Furthermore, even if the Commonwealth did waive its immunity by agreeing to the Bolden consent decree, we find that plaintiff's claim would still be barred. Although a state may waive its immunity, courts are reluctant to find a waiver unless there has been an unequivocal expression of consent by the state. Pennhurst, supra, Edelman v. Jordan, 415 U.S. 651, 94 S. Ct. 1347, 39 L. Ed. 2d 662 (1974). The Bolden consent decree dealt only with the allegedly discriminatory aspects of the PSP's employment practices, not with protecting First Amendment rights. Thus, the consent decree could only operate as a waiver, if at all, in cases alleging the form of discrimination prohibited by the decree. The allegations against the Commonwealth and the PSP concern only the constitutionality of regulation 4-6 on First Amendment grounds and defendants, by entering into the Bolden consent decree, have not waived their immunity with respect to plaintiff's claims. Based upon these considerations *724 defendants' motion to dismiss will be granted.

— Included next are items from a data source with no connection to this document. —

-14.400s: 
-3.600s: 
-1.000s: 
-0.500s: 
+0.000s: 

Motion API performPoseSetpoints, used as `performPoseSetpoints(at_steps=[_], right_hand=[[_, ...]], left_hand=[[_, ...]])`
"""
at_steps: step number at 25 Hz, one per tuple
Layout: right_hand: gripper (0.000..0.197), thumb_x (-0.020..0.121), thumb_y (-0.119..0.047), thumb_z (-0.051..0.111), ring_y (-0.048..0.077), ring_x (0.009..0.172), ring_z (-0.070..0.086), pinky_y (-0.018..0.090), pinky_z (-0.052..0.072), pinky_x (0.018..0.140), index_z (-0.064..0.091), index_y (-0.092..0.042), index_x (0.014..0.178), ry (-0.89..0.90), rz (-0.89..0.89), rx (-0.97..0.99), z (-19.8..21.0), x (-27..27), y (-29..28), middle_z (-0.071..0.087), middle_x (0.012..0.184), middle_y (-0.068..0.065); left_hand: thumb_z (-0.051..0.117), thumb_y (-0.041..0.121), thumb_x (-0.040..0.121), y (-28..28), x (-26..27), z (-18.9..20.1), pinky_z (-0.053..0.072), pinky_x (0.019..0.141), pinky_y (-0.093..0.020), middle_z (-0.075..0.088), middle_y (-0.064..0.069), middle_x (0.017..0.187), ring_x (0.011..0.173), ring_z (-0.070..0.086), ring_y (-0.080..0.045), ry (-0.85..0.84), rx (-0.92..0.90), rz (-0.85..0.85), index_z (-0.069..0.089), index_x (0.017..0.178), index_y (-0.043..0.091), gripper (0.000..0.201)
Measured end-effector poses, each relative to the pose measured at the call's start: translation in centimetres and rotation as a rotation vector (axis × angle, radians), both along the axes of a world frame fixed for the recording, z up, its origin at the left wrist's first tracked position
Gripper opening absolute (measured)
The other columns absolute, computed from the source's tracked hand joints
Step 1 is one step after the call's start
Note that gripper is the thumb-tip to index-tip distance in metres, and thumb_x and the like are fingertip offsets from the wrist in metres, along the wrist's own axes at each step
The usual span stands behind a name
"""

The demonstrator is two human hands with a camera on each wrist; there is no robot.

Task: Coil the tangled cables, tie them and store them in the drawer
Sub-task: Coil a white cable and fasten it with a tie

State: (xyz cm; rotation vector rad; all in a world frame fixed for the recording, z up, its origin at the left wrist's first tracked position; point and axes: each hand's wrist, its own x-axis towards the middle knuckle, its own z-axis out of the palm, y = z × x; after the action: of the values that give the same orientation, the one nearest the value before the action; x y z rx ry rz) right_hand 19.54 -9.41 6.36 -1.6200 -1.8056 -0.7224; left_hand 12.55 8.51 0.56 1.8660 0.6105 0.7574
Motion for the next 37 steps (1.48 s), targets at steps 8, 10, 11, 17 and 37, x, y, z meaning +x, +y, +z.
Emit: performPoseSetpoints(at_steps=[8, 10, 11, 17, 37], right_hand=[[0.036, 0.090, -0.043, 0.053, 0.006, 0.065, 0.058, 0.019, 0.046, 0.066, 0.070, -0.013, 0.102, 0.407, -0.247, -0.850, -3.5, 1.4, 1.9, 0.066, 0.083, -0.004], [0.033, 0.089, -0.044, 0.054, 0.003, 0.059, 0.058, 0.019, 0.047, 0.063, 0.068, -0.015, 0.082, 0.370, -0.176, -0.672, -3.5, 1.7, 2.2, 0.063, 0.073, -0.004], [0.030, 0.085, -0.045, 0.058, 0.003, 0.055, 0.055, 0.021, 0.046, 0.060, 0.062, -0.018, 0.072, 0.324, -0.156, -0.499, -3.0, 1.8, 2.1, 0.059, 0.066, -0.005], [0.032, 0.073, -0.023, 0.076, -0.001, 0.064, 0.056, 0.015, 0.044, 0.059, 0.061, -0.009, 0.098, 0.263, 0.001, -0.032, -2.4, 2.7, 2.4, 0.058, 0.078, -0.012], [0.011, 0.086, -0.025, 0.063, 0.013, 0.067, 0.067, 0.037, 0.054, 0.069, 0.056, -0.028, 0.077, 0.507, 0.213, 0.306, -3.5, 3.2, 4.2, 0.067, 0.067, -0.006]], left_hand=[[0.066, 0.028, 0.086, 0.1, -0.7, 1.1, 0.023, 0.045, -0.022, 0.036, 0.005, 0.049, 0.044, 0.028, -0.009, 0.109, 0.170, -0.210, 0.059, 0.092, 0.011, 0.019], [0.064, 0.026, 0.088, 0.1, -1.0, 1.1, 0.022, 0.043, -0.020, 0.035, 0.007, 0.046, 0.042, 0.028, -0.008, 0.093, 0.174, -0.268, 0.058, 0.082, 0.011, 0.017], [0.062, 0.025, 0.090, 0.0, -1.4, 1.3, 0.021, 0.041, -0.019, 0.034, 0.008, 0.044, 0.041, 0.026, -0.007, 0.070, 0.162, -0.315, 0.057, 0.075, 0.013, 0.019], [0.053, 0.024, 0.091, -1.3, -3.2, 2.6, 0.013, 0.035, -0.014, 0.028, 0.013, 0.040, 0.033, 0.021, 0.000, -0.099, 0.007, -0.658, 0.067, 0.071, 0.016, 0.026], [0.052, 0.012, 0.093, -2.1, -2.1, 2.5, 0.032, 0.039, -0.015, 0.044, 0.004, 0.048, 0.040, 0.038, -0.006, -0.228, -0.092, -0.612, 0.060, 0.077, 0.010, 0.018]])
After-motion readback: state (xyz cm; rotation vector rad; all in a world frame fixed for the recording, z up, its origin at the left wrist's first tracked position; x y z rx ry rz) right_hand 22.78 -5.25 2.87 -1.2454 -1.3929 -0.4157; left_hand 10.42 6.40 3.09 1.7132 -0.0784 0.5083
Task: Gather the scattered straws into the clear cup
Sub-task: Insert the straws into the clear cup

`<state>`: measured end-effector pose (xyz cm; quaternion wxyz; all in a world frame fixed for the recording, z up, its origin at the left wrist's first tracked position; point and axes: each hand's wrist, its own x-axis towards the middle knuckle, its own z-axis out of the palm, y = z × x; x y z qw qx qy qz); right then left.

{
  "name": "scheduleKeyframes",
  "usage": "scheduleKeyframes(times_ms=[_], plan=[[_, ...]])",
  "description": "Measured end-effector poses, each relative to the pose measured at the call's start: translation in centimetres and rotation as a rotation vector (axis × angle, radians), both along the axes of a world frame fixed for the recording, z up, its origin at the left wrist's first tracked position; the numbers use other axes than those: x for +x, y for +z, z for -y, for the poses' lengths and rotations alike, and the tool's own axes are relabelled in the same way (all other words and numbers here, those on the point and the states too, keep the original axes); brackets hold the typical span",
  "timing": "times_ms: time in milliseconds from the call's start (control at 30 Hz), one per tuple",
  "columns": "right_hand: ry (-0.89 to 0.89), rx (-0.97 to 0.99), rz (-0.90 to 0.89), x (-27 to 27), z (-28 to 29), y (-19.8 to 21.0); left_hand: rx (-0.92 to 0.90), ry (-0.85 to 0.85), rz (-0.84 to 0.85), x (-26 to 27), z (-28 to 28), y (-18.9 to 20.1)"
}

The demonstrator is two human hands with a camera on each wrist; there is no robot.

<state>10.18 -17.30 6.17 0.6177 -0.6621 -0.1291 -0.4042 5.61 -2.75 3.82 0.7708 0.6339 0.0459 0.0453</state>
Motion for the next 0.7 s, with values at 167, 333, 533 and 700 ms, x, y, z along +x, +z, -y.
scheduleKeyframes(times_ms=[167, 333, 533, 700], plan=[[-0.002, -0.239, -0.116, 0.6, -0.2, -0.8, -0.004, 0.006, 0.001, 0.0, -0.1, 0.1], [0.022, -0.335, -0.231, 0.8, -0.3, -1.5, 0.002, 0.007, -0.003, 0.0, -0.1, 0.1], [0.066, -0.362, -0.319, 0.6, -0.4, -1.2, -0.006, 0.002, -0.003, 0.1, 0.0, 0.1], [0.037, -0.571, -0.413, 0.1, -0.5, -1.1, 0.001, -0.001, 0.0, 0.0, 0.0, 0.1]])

An appropriate order will be issued.


[1] Counts II and III are comprised of claims against the individual defendants who are not parties to the motion we are considering.

[2] Under §§ 1983 and 1985, the term "persons" has the same meaning. An-Ti Chai v. Michigan Technological University, 493 F. Supp. 1137 (W.D.Mich.1980); Thompson v. State of New York, 487 F. Supp. 212 (N.D.N.Y.1979).

[3] The cases do support the position taken by defendants in their briefthat the Eleventh Amendment does not prohibit plaintiff from suing the appropriate state official. See Ex Parte Young, 209 U.S. 123, 28 S. Ct. 441, 52 L. Ed. 714 (1908).